Exercise data.

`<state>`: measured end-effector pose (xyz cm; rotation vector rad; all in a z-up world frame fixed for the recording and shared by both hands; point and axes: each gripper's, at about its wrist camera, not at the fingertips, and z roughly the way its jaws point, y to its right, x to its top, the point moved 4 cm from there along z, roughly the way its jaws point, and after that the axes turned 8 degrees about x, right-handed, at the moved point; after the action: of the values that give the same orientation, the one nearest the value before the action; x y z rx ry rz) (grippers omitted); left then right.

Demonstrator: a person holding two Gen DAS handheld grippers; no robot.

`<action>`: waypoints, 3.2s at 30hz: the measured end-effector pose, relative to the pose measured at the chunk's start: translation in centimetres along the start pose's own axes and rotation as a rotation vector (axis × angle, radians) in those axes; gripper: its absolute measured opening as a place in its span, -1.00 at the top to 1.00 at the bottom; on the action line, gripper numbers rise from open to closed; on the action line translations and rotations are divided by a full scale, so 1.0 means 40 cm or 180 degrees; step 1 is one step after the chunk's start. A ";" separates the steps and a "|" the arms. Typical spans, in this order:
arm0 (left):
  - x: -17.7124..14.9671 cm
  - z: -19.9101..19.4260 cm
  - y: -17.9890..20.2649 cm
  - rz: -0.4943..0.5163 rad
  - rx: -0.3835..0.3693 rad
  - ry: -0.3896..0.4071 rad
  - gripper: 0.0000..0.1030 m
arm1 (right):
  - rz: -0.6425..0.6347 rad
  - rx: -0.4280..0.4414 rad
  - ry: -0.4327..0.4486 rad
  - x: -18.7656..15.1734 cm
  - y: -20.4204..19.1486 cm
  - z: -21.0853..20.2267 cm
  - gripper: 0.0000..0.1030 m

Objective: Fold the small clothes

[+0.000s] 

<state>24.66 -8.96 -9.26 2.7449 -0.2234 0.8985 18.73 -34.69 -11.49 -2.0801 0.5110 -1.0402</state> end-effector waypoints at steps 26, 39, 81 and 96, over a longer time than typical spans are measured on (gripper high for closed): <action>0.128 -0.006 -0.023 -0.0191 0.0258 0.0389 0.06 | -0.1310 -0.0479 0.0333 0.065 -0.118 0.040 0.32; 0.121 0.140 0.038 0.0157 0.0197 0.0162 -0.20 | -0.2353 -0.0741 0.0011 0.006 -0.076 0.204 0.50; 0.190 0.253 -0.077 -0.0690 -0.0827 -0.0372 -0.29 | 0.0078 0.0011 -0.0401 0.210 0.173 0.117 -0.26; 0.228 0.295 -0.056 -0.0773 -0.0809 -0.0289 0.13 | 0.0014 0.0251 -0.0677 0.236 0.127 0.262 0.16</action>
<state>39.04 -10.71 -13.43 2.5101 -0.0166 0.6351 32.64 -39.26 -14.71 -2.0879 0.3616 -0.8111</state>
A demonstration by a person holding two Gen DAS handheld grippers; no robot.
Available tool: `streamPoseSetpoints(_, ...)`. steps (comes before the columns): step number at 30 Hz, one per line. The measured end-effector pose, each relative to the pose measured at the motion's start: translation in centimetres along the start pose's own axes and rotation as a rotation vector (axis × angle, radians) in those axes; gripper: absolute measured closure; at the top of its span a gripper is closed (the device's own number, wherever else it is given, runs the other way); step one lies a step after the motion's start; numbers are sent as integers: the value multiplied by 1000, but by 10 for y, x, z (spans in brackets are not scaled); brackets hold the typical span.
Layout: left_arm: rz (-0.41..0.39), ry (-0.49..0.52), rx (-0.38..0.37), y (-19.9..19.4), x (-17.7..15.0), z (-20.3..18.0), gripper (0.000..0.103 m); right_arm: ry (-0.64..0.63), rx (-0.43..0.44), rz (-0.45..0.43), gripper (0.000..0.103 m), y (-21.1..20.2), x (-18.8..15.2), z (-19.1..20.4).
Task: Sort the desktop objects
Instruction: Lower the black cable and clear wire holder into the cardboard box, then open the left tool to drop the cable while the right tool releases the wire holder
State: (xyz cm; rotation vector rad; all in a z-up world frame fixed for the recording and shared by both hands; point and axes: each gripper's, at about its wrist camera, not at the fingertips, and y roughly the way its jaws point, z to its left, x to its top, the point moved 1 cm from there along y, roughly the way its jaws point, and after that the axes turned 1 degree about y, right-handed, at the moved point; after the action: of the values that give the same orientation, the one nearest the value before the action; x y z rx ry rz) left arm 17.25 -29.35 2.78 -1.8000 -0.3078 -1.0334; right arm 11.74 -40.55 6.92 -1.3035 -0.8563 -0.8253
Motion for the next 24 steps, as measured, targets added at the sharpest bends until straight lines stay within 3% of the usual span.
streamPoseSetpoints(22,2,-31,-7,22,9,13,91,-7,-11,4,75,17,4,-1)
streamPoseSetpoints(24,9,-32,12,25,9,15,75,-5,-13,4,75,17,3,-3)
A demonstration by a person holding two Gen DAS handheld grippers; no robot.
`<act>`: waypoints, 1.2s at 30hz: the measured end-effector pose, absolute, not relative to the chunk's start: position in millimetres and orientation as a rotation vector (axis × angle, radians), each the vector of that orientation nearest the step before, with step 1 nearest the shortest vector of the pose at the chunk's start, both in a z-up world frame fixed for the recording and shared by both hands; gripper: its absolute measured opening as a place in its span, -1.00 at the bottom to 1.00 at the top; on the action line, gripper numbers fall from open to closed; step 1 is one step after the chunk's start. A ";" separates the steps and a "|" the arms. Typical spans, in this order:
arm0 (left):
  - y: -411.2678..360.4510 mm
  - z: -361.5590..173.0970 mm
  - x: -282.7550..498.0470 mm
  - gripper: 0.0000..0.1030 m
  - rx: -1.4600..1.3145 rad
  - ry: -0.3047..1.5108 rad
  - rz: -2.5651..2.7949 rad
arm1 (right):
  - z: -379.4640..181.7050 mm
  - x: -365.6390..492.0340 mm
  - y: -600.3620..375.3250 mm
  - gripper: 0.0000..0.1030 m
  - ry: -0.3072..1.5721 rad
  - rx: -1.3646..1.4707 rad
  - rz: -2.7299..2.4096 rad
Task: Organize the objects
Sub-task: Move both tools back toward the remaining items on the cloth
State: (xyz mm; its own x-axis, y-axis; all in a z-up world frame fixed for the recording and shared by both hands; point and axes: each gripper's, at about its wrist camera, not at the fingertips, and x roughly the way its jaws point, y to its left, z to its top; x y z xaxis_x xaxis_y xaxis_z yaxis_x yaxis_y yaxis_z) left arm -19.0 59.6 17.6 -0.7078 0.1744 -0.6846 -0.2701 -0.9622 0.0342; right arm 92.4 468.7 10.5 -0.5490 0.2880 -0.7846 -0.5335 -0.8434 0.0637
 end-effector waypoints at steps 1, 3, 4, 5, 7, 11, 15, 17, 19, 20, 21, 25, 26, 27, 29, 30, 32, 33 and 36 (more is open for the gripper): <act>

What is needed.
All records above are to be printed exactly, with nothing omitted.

Task result.
`<state>`: measured end-effector pose (xyz cm; rotation vector rad; all in a z-up world frame fixed for the recording and shared by both hands; point and axes: each gripper's, at about its wrist camera, not at the fingertips, and z roughly the way its jaws point, y to its right, x to its top, the point moved 4 cm from there along z, roughly the way its jaws point, and after that the axes turned 8 degrees about x, right-handed, at the moved point; after the action: of the values that give the same orientation, the one nearest the value before the action; x y z rx ry rz) (grippers omitted); left then right.

Demonstrator: a person holding two Gen DAS handheld grippers; no robot.

`<action>`: waypoints, 3.2s at 30hz: the measured end-effector pose, relative to the pose measured at the chunk's start: translation in centimetres along the start pose's own axes and rotation as a rotation vector (axis × angle, radians) in those axes; gripper: its absolute measured opening as a place in its span, -1.00 at the top to 1.00 at the bottom; on the action line, gripper numbers rise from open to closed; on the action line translations and rotations are divided by a full scale, so 1.0 means 40 cm or 180 degrees; step 1 is one step after the chunk's start. A ";" separates the steps and a "|" the arms. Typical spans, in this order:
arm0 (left):
  - x: -17.7124..14.9671 cm
  - z: -19.9101..19.4260 cm
  - y: -17.9890..20.2649 cm
  - rz: -0.4943..0.5163 rad
  - rx: -0.3835..0.3693 rad
  - ry: -0.3896..0.4071 rad
  - gripper: 0.0000..0.1030 m
arm1 (right):
  - rz: -0.6425..0.6347 rad
  - rx: -0.4280..0.4414 rad
  - ry: -0.4327..0.4486 rad
  - x: -18.7656..15.1734 cm
  - y: -20.4204..19.1486 cm
  - z: -21.0853..20.2267 cm
  - gripper: 0.0000..0.1030 m

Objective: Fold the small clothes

[+0.000s] 

<state>24.66 -8.96 -9.26 2.7449 -0.2234 0.8985 18.73 -34.69 -11.49 -2.0801 0.5110 -1.0402</state> end-effector waypoints at steps 26, 39, 81 and 96, over a longer time than typical spans are measured on (gripper high for closed): <action>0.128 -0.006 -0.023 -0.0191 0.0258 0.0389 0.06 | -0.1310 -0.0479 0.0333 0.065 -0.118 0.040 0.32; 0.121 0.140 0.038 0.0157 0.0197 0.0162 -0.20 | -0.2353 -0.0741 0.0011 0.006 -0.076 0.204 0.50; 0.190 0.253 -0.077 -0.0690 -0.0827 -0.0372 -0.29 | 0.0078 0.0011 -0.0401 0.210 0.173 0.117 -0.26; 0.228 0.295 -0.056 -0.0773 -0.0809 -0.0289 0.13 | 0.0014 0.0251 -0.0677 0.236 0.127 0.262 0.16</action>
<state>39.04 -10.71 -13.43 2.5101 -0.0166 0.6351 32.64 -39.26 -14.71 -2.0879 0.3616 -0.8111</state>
A demonstration by a person holding two Gen DAS handheld grippers; no robot.
Available tool: `streamPoseSetpoints(_, ...)`. steps (comes before the columns): step number at 30 Hz, one per line. The measured end-effector pose, each relative to the pose measured at the motion's start: translation in centimetres along the start pose's own axes and rotation as a rotation vector (axis × angle, radians) in those axes; gripper: absolute measured closure; at the top of its span a gripper is closed (the device's own number, wherever else it is given, runs the other way); step one lies a step after the motion's start; numbers are sent as integers: the value multiplied by 1000, but by 10 for y, x, z (spans in brackets are not scaled); brackets hold the typical span.
Layout: left_arm: rz (-0.41..0.39), ry (-0.49..0.52), rx (-0.38..0.37), y (-19.9..19.4), x (-17.7..15.0), z (-20.3..18.0), gripper (0.000..0.103 m); right_arm: ry (-0.64..0.63), rx (-0.43..0.44), rz (-0.45..0.43), gripper (0.000..0.103 m), y (-21.1..20.2), x (-18.8..15.2), z (-19.1..20.4).
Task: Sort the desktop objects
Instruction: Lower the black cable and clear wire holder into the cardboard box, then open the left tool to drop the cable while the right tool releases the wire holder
State: (xyz cm; rotation vector rad; all in a z-up world frame fixed for the recording and shared by both hands; point and axes: each gripper's, at about its wrist camera, not at the fingertips, and y roughly the way its jaws point, z to its left, x to its top, the point moved 1 cm from there along y, roughly the way its jaws point, and after that the axes turned 1 degree about y, right-handed, at the moved point; after the action: of the values that give the same orientation, the one nearest the value before the action; x y z rx ry rz) left arm 17.25 -29.35 2.78 -1.8000 -0.3078 -1.0334; right arm 11.74 -40.55 6.92 -1.3035 -0.8563 -0.8253
Motion for the next 24 steps, as measured, targets added at the sharpest bends until straight lines stay within 3% of the usual span.
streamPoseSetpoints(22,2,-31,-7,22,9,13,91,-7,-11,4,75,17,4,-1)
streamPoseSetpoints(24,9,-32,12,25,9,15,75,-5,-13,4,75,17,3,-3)
A demonstration by a person holding two Gen DAS handheld grippers; no robot.
`<act>`: waypoints, 1.2s at 30hz: the measured end-effector pose, absolute, not relative to the chunk's start: position in millimetres and orientation as a rotation vector (axis × angle, radians), each the vector of that orientation nearest the step before, with step 1 nearest the shortest vector of the pose at the chunk's start, both in a z-up world frame fixed for the recording and shared by both hands; gripper: its absolute measured opening as a place in its span, -1.00 at the bottom to 1.00 at the top; on the action line, gripper numbers fall from open to closed; step 1 is one step after the chunk's start. A ";" separates the steps and a "|" the arms. Typical spans, in this order:
arm0 (left):
  - y: -411.2678..360.4510 mm
  - z: -361.5590..173.0970 mm
  - x: -282.7550..498.0470 mm
  - gripper: 0.0000..0.1030 m
  - rx: -1.4600..1.3145 rad
  - ry: -0.3047..1.5108 rad
  - rz: -2.5651..2.7949 rad
arm1 (right):
  - z: -379.4640..181.7050 mm
  - x: -365.6390..492.0340 mm
  - y: -600.3620..375.3250 mm
  - gripper: 0.0000..0.1030 m
  - ry: -0.3072..1.5721 rad
  - rx: -1.3646..1.4707 rad
  - rz: -2.7299..2.4096 rad
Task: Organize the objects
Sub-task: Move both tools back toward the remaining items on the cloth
State: (xyz mm; its own x-axis, y-axis; all in a z-up world frame fixed for the recording and shared by both hands; point and axes: each gripper's, at about its wrist camera, not at the fingertips, and x roughly the way its jaws point, y to its left, z to its top; x y z xaxis_x xaxis_y xaxis_z yaxis_x yaxis_y yaxis_z) left arm -19.0 59.6 17.6 -0.7078 0.1744 -0.6846 -0.2701 -0.9622 0.0342; right arm 92.4 468.7 10.5 -0.5490 0.2880 -0.7846 -0.5335 -0.8434 0.0637
 end-effector waypoints at steps 1, 3, 4, 5, 7, 11, 15, 17, 19, 20, 21, 25, 26, 27, 29, 30, 32, 33 and 36 (more is open for the gripper): <act>

The requested output is now complete.